Jeb Bush is dead now. He was doomed already, really—his presidential ambitions entered their death spiral the moment being the answer to the question “What if Jeb Bush were a handsome Mormon man, rather than a congealed cottage cheese sculpture?” failed to get Mitt Romney elected—but Rubio turning away from Jeb was the official time of death. All we’re waiting for now is for him to pull the sheet over himself.
This does not seem to have struck most of his fellow candidates as much of a relief; if anything, at least a handful of them seem kinda put out by it. Donald Trump spent the evening visibly fighting the urge to check his watch, like Morty Seinfeld enduring another endless Peterman anecdote; he only came to life to boast that he’d successfully pressured CNBC to shorten the debate. He’s bored and through with this shit and was hoping to have cashed out by now. Ben Carson clearly hadn’t bothered reviewing the Jack Chick tracts that supply literally all of his policy positions, and seemed confused by the expectation that he’d be familiar with his own prior statements. Screamin’ John Kasich kept ranting at the audience about their failure to recognize the importance of executive-branch credentials; he’d punctuate it with references to himself, but it came off like he’s angry at voters for not positioning Jeb to offer him Secretary of Labor or some shit. Carly Fiorina just made up a bunch of bald-faced nonsense, like she was hoping a referee would step in and disqualify her for excessive bullshitting. Poor Rand Paul looked like he’d just rolled out of bed, and sounded like he wished he hadn’t.
Photo credit: AP
And so on. Leaving aside Rubio and Ted Cruz, each of whom seemingly wants to be president and believes he has a shot at it, and Mike Huckabee, who’s out here freeballin’ his way to the Rapture, the mood was sour, resentful, and discombobulated.

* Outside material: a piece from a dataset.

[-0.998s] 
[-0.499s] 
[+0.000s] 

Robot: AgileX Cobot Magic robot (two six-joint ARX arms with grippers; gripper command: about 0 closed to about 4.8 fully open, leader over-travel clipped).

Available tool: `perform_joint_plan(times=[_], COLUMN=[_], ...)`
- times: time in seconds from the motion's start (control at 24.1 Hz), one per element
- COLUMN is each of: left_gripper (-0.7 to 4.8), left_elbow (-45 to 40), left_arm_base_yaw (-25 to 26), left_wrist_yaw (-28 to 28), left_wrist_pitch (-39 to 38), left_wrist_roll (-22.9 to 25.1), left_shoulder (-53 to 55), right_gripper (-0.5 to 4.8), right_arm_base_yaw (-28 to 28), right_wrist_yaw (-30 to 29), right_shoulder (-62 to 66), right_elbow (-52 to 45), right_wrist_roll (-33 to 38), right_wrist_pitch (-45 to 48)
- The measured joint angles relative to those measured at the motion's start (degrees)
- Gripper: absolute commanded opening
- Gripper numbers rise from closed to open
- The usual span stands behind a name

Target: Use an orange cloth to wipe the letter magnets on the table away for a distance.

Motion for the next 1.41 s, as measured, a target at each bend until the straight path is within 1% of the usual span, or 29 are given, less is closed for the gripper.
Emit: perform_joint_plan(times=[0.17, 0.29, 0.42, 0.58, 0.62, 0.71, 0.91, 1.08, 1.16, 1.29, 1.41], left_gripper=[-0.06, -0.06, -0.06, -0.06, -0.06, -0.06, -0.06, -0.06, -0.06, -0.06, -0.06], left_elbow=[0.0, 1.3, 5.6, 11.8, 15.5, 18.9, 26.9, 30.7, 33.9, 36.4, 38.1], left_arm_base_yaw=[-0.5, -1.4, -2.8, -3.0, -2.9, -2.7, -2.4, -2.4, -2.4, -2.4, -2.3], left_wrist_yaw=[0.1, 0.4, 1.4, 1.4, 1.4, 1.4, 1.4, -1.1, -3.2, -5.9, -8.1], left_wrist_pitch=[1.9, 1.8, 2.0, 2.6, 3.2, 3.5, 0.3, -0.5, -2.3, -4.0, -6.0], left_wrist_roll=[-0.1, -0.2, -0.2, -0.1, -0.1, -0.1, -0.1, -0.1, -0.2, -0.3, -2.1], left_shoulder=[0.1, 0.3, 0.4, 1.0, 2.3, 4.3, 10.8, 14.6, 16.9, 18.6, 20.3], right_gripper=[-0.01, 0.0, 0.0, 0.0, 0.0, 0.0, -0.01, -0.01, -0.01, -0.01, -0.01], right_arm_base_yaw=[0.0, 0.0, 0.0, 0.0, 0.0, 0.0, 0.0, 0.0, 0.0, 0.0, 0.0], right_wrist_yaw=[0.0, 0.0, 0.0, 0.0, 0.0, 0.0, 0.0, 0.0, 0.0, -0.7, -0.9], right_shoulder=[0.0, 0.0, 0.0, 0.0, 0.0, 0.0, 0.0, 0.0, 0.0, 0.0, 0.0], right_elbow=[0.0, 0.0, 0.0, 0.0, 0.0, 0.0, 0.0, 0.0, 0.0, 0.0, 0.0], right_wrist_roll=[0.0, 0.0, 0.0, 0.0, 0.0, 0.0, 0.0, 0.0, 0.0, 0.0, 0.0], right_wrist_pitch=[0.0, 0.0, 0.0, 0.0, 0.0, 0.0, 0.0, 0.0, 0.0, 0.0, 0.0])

They tried, unconvincingly, to channel their resentment toward CNBC and the broader media, but Jeb’s who fucked things up for them. They’re all stuck in this clown show a bit longer, thanks to him.
The thing is, the candidates, too, were promised a stronger Jeb Bush than this; most of them—Trump, Carson, Kasich, Paul, Carly Fiorina, and Chris Christie, by my count— were banking on it. They’d premised their very participation in the campaign on the expectation that a stable, legitimate frontrunner would step forward in the early going, and then they could squeeze that frontrunner for a spot on the ticket or a cabinet gig or a policy commitment to satisfy whichever constituency or an excuse to bail with their brands enhanced.
Jeb was supposed to be that guy, and now he’s dead. You could read the displeasure on their faces: Aw, dammit, this means I have to keep campaigning, doesn’t it? It’s like survivor guilt, only none of these sociopaths is capable of genuine guilt. Survivor pique. Survivor inconvenience. A funeral where the mourners weep for the brunch reservations they had to cancel for it. Jeb Bush is dead, and now all these fakers have to keep on pretending—keep furrowing their brows into stern expressions, scrunching up their mouths into tight frowns, and saying little-kid nonsense in their grimmest scolding voices— until their make-believe party decides which unelectable jackass it’ll pretend to judge qualified for the presidency. Bless their hearts.